冯潇微微笑道:“郡王不用太忧心,等到北赵和南周灭掉西秦,我们两国从此睦邻友好,北赵太子回来,你也好回去跟家人团圆。”
周珣一听,俊秀的眉毛蹙起,没忍住用力在桌上捶了一拳,愤恨道:“两国打仗,与女人有何干系?可怜我姐姐被当做棋子和亲,又被那可恨的西秦王爷杀掉,这个仇我一定要报。”
下人上了酒和菜。冯潇慢条斯理为他斟了一杯酒:“报仇的事,我们从长计议。不过我想郡王的姐姐若是在世,肯定最希望她疼爱的弟弟能过得平安快乐。”
周珣饮了一口酒,小声道:“王爷,听说你之前在北赵,你见过我姐姐么?”
冯潇点头:“见过的。公主她很乐观,没有怨天尤人。只是……”
周珣的眼泪流出来:“都怪我没用,连自己的亲姐姐都保护不了。”
冯潇拍拍他的肩:“郡王不要太伤心,在西秦时,公主待我有恩,你是她亲弟弟,我以后也会当你是亲弟弟。”
周珣抬头看他,哽咽道:“多谢王爷。”
屏风后头的周青青,从缝隙中看到自己亲弟弟,被这个狼子野心的男人蛊惑欺骗,就像当初的自己一般,愤懑地想要挣扎,却因为穴道被封,除了隐隐发出一点呻,吟,便再无其他。

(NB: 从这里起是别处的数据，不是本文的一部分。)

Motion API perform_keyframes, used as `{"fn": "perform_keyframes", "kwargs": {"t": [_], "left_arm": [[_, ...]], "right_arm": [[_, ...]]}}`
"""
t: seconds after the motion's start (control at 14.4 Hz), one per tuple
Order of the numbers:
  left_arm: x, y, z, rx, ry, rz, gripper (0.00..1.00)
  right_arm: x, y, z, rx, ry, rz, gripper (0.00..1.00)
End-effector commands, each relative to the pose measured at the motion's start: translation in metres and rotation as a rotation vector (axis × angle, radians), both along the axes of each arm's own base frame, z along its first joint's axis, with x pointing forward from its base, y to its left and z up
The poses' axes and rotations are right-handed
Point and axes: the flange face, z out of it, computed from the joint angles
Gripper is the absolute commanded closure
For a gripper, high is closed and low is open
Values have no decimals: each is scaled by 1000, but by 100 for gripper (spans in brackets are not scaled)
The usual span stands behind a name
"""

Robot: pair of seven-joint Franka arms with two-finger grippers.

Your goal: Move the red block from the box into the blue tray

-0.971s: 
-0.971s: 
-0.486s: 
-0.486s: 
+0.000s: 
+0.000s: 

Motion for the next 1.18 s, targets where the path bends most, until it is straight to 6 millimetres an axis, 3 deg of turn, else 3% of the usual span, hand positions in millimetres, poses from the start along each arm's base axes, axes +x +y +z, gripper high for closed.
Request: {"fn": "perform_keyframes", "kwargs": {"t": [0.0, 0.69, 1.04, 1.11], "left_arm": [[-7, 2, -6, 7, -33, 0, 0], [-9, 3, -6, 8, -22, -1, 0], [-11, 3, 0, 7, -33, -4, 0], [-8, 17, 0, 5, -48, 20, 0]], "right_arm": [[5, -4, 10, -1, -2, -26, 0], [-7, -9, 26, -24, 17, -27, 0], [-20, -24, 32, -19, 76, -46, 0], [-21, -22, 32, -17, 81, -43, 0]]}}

虽然她动静很小,却叫外头的周珣听到。他好奇地眨眨眼睛,看向那屏风,问道:“里面有人么?”
冯潇笑了笑:“是本王内子,近日感染了些风寒,正在卧榻休息,下回郡王上门做客,我再携内子一起招待。”
周珣到底年少,并无多想。他来北赵两月,虽然见过这睿王好几次,但这位监国王爷不仅是在外,甚至在北赵国内也非常神秘,他只听说过他曾在西秦多年,其他的一概不知,更未听说过他有过婚配。不过他年过二十,娶妻生子自是再正常不过。
周珣笑了笑:“既然王妃感染风寒,就多休息休息。如今快立春,只怕还有一场倒春寒。”
冯潇笑道:“内子是南人,来燕都不久,难免水土不服。我又庶务繁忙,有时顾及不上,不想就让她染上了风寒。”